I stepped toward him and pointed my finger at his chest. His jaw tightened, but he held his ground, committed to his decision.
“And you know what? I’ll have moved on. I’m not waiting around for you, Dean Harper. I’m not begging you to change or standing by as you pretend the past few weeks haven’t been the best weeks of your life. Challenging, yes, but don’t tell me that you’d trade them. So have fun at your awards ceremony. I’m sure it’ll feel good to stand on that stage alone with a bunch of strangers clapping for you.”
I turned away and he stayed in that doorway. I walked out of his room, down the stairs, and out the front door, and he stood still, watching me walk out of his life like it was the easiest thing he’d ever done.
I held onto the fact that I hadn’t cried in front of him. I convinced myself that the insults I’d flung had been well-worded. I wanted my barbed words to sink deep and fester inside him. I still had a thousand things I wanted to yell, but it was done. Dean was in his house and I was walking home alone with wet hair and wet cheeks. I skipped the subway and ignored the cabs. I walked until my feet hurt and I used the burn in my legs to distract me from the burn in my heart.
My phone was silent the entire way home. No text messages, no phone calls. Dean didn’t run out after me and he didn’t care enough to know if I made it home okay.

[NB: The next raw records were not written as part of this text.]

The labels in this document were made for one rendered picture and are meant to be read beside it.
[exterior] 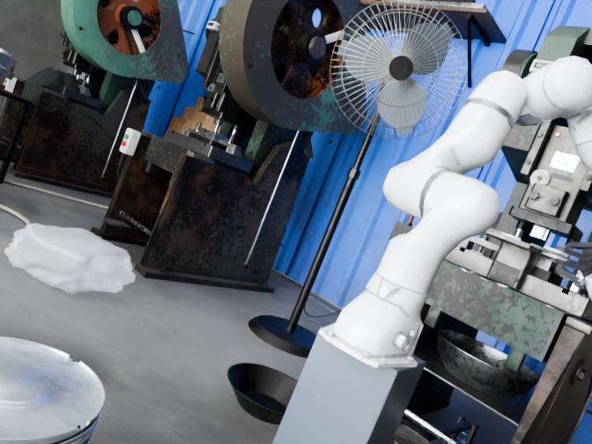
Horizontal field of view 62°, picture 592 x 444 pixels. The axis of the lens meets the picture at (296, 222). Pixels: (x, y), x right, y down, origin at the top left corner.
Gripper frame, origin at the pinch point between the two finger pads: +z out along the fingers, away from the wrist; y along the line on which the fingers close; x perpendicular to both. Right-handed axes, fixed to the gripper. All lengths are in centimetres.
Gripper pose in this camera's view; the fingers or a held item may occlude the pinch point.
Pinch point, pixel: (555, 254)
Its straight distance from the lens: 154.8
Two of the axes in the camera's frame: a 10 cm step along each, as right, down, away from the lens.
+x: -9.1, -3.4, -2.2
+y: 3.6, -9.3, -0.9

I was relieved to find the apartment empty. I tore at my clothes, tossing them into the trash on the way to the bathroom. They were sweaty and filled with memories I wanted erased by the morning. I turned on the shower and stepped inside. I squeezed shampoo over my scalp once, and then again, trying to expunge the scent of Dean.
I lathered myself in body wash from the top of my head to the tips of my toes and let it linger before washing it away with scalding water. I brought my arm to my nose and sniffed, feeling my heart break when I still smelled him there. His masculine scent overpowered my flowery body wash. I cried and scraped at my skin, sliding down to the floor of the shower. My fingers scrubbed furiously as I let his words haunt me.

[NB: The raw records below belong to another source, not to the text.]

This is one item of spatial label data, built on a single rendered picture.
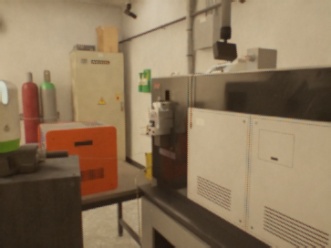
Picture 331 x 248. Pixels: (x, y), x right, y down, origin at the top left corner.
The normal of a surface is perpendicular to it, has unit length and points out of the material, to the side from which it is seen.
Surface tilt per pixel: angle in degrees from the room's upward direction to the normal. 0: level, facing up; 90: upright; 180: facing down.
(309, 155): 90
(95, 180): 90
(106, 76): 90
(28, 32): 90
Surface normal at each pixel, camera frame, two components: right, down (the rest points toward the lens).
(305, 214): -0.86, 0.07
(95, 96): 0.51, 0.11

I never made you any promises.
For all the progress we’d made, he still treated us like a contract that hadn’t been signed. I cried and let the water blend with my tears. The salty mixture disappeared past my lips as I curled into a ball.
I just wanted to get his scent off me.
I wanted to get him off me.
I wanted him gone.
Chapter Forty-Five
Dean
I let Lily walk out of my apartment and I stood there frozen. I was pushing her away for good; I knew it, and I couldn’t stop myself. Lily was a distraction at best and a liability at worst. I would have picked up on cues that something was amiss with Hunter had Lily not soaked up my attention during staff meetings. Looking back, there'd been plenty of signs that Hunter had been up to no good. It had worked out in the end, but I wasn't going to make the same mistake twice. For the time being, my focus would remain on work.
…
Lily had walked out of my life the week before and I’d gotten more work done in those seven days than I had in months. I’d worked late every night and I’d have continued on like that forever, but the James Beard Awards wasn’t an event to skip. Every top chef, restaurateur, food critic, and journalist was in attendance, crammed into small red velvet seats awaiting the moment when the awards ceremony gave way to the cocktail hour. We’d all stand around for an hour or two ass-kissing the hell out of anyone we could manage to snag a minute with, but hopefully I’d be wearing a James Beard medal around my neck as I did it.